**Work instruction:**
Restate the whole listing word for word, missing no line.

**Data provided:**

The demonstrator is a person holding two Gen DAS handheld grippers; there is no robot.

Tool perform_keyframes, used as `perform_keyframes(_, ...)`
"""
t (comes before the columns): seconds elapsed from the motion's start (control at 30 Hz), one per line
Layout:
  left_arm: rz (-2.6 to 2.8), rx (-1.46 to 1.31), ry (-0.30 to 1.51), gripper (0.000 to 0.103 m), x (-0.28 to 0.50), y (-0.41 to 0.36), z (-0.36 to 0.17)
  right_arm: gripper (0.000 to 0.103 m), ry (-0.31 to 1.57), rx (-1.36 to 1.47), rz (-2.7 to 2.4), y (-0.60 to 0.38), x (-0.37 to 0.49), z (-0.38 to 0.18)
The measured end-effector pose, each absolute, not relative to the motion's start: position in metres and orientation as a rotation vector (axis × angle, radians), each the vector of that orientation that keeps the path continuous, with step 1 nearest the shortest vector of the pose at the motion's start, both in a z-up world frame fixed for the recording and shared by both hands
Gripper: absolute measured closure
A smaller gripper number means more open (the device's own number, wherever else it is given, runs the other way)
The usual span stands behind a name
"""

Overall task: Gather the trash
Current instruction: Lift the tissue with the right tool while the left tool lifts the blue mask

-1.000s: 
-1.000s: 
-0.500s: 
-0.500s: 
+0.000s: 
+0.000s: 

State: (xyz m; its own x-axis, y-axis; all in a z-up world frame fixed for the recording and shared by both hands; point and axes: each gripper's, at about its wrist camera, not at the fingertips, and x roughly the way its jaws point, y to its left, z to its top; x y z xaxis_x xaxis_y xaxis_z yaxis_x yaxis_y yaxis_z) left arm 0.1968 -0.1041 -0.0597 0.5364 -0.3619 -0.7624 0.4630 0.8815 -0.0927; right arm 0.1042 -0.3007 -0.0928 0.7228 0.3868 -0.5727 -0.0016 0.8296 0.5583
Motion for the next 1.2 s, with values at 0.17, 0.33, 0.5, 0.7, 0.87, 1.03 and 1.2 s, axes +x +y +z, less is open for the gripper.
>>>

**Response area:**
The demonstrator is a person holding two Gen DAS handheld grippers; there is no robot.

Tool perform_keyframes, used as `perform_keyframes(_, ...)`
"""
t (comes before the columns): seconds elapsed from the motion's start (control at 30 Hz), one per line
Layout:
  left_arm: rz (-2.6 to 2.8), rx (-1.46 to 1.31), ry (-0.30 to 1.51), gripper (0.000 to 0.103 m), x (-0.28 to 0.50), y (-0.41 to 0.36), z (-0.36 to 0.17)
  right_arm: gripper (0.000 to 0.103 m), ry (-0.31 to 1.57), rx (-1.36 to 1.47), rz (-2.7 to 2.4), y (-0.60 to 0.38), x (-0.37 to 0.49), z (-0.38 to 0.18)
The measured end-effector pose, each absolute, not relative to the motion's start: position in metres and orientation as a rotation vector (axis × angle, radians), each the vector of that orientation that keeps the path continuous, with step 1 nearest the shortest vector of the pose at the motion's start, both in a z-up world frame fixed for the recording and shared by both hands
Gripper: absolute measured closure
A smaller gripper number means more open (the device's own number, wherever else it is given, runs the other way)
The usual span stands behind a name
"""

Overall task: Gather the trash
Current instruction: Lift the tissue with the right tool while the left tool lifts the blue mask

-1.000s: 
-1.000s: 
-0.500s: 
-0.500s: 
+0.000s: 
+0.000s: 

State: (xyz m; its own x-axis, y-axis; all in a z-up world frame fixed for the recording and shared by both hands; point and axes: each gripper's, at about its wrist camera, not at the fingertips, and x roughly the way its jaws point, y to its left, z to its top; x y z xaxis_x xaxis_y xaxis_z yaxis_x yaxis_y yaxis_z) left arm 0.1968 -0.1041 -0.0597 0.5364 -0.3619 -0.7624 0.4630 0.8815 -0.0927; right arm 0.1042 -0.3007 -0.0928 0.7228 0.3868 -0.5727 -0.0016 0.8296 0.5583
Motion for the next 1.2 s, with values at 0.17, 0.33, 0.5, 0.7, 0.87, 1.03 and 1.2 s, axes +x +y +z, less is open for the gripper.
>>>

Nothing more belongs to this exercise.